● About this task
Exactly the lines below from the one with "job: give the outline of every instance of the sneaker" up to and including the one with "target: jeans" make up the answer, with nothing else added.

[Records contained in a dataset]
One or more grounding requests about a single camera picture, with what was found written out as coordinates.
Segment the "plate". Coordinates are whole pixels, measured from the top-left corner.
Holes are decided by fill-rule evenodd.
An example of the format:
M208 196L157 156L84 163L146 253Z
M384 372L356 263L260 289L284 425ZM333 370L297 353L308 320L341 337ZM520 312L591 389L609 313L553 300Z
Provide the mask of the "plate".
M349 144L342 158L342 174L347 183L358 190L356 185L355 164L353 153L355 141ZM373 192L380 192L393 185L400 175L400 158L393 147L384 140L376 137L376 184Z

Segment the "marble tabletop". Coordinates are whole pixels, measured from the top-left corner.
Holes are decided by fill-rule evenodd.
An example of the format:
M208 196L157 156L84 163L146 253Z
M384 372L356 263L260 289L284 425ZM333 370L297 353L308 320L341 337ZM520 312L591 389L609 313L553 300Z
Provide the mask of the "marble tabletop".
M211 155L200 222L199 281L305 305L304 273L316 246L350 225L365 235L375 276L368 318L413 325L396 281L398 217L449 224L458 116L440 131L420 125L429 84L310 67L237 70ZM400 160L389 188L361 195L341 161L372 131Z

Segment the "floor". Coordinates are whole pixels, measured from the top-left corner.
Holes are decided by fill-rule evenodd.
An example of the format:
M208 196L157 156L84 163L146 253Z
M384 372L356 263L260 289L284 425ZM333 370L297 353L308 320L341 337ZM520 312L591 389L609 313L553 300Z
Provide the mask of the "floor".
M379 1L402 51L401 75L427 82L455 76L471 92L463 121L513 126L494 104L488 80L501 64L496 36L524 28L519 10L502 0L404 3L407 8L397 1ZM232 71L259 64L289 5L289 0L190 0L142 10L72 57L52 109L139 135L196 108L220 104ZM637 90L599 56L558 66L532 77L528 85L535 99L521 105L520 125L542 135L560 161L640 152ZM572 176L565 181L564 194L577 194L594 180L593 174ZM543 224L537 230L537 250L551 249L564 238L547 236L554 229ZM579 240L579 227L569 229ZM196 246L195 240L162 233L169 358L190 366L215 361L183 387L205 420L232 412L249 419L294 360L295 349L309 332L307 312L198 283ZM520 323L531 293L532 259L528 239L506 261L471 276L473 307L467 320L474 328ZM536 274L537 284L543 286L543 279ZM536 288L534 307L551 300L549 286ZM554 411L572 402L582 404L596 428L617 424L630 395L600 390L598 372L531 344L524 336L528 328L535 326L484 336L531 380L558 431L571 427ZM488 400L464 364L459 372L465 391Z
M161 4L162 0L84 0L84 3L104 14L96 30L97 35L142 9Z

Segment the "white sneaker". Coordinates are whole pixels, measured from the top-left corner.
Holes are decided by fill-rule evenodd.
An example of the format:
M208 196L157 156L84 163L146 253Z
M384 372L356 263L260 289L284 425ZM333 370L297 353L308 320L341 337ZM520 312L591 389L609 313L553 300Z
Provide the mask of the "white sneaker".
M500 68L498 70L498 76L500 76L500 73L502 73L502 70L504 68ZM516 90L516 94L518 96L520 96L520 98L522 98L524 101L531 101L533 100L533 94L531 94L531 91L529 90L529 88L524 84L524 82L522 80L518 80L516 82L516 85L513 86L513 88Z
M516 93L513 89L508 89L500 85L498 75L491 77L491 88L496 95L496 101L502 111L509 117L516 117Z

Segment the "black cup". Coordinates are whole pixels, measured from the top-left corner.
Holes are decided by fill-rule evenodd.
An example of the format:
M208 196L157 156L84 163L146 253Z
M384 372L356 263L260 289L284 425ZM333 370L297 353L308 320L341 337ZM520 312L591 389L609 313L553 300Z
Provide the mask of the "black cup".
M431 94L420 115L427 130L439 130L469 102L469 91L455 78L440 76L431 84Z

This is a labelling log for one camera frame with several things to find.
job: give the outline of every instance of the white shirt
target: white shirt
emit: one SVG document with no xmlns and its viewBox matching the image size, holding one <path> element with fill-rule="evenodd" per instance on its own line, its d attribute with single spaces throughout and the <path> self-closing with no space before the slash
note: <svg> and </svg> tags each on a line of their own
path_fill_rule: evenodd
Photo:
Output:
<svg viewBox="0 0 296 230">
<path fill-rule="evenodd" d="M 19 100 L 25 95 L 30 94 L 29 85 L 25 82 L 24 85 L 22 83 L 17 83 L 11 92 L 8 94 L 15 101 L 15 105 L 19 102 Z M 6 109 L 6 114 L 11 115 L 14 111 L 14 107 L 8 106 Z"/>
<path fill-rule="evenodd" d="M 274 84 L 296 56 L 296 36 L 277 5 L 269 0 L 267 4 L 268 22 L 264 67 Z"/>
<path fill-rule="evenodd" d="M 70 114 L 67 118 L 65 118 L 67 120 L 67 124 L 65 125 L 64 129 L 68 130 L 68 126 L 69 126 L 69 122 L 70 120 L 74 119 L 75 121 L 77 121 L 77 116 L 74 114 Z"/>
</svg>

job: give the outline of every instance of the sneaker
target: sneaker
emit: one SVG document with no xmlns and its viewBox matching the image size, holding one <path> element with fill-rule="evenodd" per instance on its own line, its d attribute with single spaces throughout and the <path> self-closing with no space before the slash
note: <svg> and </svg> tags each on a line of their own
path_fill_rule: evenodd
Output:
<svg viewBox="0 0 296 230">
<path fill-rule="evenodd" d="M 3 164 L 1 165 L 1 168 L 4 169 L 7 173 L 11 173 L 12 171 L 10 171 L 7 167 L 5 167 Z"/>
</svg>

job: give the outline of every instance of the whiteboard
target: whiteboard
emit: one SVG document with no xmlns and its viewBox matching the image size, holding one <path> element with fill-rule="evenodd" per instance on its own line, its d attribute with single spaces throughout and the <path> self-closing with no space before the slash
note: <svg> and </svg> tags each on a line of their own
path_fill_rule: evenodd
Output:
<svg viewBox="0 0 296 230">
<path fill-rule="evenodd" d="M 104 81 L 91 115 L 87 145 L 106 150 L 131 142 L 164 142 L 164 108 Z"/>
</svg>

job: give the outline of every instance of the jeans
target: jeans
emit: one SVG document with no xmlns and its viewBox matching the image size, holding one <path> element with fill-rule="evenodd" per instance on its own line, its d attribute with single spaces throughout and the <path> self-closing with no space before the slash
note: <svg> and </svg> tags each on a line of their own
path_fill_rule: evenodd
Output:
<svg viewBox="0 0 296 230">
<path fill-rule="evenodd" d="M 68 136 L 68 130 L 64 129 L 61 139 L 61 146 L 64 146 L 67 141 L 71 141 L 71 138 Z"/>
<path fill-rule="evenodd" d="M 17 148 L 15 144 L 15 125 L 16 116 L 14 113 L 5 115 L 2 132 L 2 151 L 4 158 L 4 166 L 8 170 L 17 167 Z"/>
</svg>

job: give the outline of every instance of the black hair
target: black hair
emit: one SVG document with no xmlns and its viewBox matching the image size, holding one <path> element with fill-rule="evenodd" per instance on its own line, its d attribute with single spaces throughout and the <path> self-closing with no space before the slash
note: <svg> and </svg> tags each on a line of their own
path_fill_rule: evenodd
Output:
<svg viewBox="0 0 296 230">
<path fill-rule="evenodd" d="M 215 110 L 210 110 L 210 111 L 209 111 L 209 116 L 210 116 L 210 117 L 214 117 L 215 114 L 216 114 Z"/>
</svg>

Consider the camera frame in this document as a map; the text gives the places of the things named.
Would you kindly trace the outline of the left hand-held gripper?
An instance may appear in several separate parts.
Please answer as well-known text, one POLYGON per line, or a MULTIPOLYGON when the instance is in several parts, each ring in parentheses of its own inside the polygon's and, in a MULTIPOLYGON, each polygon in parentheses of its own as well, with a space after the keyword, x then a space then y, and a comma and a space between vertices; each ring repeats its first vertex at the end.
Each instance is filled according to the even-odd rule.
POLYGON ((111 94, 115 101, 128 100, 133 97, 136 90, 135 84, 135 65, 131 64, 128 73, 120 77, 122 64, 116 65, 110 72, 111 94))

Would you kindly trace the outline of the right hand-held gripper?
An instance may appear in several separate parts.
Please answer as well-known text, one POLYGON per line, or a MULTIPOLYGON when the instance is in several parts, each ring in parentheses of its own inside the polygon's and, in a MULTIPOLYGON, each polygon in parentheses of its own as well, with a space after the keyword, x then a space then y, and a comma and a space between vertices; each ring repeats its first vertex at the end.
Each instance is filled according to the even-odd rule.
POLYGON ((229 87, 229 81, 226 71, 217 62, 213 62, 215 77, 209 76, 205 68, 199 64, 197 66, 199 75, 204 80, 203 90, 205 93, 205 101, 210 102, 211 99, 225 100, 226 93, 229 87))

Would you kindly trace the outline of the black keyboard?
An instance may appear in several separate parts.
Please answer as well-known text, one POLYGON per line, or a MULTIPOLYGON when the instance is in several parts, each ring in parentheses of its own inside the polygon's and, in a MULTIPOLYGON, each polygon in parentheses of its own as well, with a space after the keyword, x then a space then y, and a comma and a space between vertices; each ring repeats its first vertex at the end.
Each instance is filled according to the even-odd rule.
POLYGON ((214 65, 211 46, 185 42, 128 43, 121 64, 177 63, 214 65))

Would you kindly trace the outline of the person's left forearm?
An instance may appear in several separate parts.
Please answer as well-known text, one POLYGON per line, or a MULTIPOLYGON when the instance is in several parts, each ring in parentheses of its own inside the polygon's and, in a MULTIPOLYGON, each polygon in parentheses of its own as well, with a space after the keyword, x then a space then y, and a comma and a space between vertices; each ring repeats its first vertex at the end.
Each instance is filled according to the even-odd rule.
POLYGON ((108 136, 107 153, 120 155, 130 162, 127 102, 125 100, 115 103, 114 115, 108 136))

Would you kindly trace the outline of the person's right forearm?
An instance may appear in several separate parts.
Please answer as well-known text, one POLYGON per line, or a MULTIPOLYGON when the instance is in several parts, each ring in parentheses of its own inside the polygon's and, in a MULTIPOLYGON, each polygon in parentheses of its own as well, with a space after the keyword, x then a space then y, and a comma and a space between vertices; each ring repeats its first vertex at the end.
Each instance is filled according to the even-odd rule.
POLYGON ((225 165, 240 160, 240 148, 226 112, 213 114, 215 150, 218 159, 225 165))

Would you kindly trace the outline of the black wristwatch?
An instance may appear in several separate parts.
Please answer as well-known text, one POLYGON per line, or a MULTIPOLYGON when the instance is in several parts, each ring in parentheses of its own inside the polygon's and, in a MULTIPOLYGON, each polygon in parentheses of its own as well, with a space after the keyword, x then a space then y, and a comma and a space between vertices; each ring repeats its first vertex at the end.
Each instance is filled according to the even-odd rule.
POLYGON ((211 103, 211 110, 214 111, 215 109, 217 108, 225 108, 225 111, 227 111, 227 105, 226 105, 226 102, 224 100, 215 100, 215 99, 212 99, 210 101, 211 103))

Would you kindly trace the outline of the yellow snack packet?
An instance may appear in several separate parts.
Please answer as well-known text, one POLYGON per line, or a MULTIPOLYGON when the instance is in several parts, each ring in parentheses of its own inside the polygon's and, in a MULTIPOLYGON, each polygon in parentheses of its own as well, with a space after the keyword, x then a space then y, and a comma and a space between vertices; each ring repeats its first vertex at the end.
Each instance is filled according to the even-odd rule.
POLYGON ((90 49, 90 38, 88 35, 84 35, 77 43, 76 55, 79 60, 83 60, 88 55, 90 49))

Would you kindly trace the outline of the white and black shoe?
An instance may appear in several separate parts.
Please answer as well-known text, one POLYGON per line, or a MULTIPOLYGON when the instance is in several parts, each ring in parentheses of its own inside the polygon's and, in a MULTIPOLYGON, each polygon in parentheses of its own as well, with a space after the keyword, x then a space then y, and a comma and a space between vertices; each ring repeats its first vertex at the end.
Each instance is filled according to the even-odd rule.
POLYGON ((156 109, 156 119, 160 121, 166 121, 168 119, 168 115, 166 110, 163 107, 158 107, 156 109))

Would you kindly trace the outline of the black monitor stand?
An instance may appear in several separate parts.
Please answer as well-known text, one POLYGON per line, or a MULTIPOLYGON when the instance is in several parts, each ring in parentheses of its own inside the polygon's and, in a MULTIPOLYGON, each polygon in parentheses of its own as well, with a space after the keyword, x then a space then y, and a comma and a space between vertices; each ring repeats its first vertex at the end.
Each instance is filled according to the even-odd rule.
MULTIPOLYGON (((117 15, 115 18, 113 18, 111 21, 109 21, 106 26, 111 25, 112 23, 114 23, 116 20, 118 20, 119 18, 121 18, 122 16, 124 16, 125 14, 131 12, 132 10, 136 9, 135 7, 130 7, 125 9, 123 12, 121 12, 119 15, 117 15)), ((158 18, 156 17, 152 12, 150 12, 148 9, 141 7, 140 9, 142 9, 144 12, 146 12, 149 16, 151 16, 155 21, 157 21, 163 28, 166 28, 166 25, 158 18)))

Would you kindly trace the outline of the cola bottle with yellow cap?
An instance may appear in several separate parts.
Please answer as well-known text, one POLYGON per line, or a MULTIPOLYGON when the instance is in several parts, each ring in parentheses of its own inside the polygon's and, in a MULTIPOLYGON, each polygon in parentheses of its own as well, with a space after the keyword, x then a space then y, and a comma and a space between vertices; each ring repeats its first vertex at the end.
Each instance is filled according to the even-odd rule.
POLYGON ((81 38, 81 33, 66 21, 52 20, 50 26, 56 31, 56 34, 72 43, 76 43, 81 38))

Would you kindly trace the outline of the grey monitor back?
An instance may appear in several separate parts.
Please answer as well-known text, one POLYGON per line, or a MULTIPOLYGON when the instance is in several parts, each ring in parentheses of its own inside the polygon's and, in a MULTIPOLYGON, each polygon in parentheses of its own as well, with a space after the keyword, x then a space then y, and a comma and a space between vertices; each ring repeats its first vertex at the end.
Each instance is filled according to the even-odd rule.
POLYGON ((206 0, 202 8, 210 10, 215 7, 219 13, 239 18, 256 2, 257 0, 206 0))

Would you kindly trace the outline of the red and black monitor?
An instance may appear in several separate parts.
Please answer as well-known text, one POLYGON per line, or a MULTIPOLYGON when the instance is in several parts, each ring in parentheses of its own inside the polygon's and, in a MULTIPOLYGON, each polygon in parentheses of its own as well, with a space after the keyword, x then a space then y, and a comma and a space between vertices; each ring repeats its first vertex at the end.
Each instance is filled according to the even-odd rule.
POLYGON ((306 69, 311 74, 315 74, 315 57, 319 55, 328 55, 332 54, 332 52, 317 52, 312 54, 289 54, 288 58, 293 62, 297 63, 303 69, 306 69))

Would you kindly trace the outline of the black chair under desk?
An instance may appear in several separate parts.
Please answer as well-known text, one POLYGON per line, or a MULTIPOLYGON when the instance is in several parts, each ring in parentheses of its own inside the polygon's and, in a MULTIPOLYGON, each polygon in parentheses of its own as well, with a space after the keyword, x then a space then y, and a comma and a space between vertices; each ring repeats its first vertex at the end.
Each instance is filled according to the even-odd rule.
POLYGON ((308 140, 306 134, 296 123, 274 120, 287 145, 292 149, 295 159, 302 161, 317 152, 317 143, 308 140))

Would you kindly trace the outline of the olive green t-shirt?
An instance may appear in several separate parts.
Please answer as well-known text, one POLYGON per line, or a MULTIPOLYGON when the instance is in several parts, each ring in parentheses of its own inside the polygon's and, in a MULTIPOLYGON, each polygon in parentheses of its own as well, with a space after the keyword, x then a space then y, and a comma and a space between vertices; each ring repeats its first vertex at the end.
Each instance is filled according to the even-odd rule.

● Finished task
job: give the outline of every instance of the sneaker
target: sneaker
emit: one SVG document with no xmlns and its viewBox matching the image size, holding one <path> element with fill-rule="evenodd" per instance on its own line, its d attribute with single spaces throughout and the <path> self-closing with no space before the slash
note: <svg> and </svg> tags each on a line of their own
path_fill_rule: evenodd
Output:
<svg viewBox="0 0 296 230">
<path fill-rule="evenodd" d="M 3 164 L 1 165 L 1 168 L 4 169 L 7 173 L 11 173 L 12 171 L 10 171 L 7 167 L 5 167 Z"/>
</svg>

job: give the outline of every instance of the whiteboard
target: whiteboard
emit: one SVG document with no xmlns and its viewBox matching the image size, holding one <path> element with fill-rule="evenodd" per instance on its own line, its d attribute with single spaces throughout and the <path> self-closing with no space before the slash
note: <svg> and </svg> tags each on a line of their own
path_fill_rule: evenodd
Output:
<svg viewBox="0 0 296 230">
<path fill-rule="evenodd" d="M 104 81 L 91 115 L 87 145 L 106 150 L 131 142 L 164 142 L 164 108 Z"/>
</svg>

job: give the outline of every instance of the jeans
target: jeans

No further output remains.